**Action item:** Write all of the lines below out again, exactly as they stand.

**Supplied material:**
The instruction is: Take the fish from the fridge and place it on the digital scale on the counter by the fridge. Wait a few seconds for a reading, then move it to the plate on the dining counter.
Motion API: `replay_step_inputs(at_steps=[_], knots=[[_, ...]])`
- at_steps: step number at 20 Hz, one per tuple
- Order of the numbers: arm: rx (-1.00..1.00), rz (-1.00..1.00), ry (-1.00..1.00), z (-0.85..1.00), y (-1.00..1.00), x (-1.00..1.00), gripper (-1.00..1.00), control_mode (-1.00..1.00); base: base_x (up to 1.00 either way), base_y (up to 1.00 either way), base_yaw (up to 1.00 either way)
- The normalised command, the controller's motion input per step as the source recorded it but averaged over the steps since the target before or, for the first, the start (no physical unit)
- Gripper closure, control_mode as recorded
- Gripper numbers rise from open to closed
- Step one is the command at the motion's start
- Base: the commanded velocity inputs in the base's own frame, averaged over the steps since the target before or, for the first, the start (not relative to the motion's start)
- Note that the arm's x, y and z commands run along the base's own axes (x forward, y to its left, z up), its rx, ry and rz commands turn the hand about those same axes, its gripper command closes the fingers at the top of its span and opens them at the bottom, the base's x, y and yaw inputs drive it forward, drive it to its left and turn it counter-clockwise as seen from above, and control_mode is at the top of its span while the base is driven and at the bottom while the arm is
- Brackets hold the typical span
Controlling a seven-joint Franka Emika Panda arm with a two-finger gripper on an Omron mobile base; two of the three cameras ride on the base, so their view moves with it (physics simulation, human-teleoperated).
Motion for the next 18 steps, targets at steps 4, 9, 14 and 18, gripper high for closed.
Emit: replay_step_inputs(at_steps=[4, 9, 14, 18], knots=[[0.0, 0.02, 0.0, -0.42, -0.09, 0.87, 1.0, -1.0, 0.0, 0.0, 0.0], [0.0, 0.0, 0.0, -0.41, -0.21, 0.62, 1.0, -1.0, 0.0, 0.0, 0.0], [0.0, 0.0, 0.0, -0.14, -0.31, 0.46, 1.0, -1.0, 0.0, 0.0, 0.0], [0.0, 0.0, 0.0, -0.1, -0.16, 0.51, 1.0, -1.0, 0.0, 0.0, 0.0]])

**The completed task:**
The instruction is: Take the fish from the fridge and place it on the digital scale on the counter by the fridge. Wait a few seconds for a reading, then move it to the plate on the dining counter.
Motion API: `replay_step_inputs(at_steps=[_], knots=[[_, ...]])`
- at_steps: step number at 20 Hz, one per tuple
- Order of the numbers: arm: rx (-1.00..1.00), rz (-1.00..1.00), ry (-1.00..1.00), z (-0.85..1.00), y (-1.00..1.00), x (-1.00..1.00), gripper (-1.00..1.00), control_mode (-1.00..1.00); base: base_x (up to 1.00 either way), base_y (up to 1.00 either way), base_yaw (up to 1.00 either way)
- The normalised command, the controller's motion input per step as the source recorded it but averaged over the steps since the target before or, for the first, the start (no physical unit)
- Gripper closure, control_mode as recorded
- Gripper numbers rise from open to closed
- Step one is the command at the motion's start
- Base: the commanded velocity inputs in the base's own frame, averaged over the steps since the target before or, for the first, the start (not relative to the motion's start)
- Note that the arm's x, y and z commands run along the base's own axes (x forward, y to its left, z up), its rx, ry and rz commands turn the hand about those same axes, its gripper command closes the fingers at the top of its span and opens them at the bottom, the base's x, y and yaw inputs drive it forward, drive it to its left and turn it counter-clockwise as seen from above, and control_mode is at the top of its span while the base is driven and at the bottom while the arm is
- Brackets hold the typical span
Controlling a seven-joint Franka Emika Panda arm with a two-finger gripper on an Omron mobile base; two of the three cameras ride on the base, so their view moves with it (physics simulation, human-teleoperated).
Motion for the next 18 steps, targets at steps 4, 9, 14 and 18, gripper high for closed.
Emit: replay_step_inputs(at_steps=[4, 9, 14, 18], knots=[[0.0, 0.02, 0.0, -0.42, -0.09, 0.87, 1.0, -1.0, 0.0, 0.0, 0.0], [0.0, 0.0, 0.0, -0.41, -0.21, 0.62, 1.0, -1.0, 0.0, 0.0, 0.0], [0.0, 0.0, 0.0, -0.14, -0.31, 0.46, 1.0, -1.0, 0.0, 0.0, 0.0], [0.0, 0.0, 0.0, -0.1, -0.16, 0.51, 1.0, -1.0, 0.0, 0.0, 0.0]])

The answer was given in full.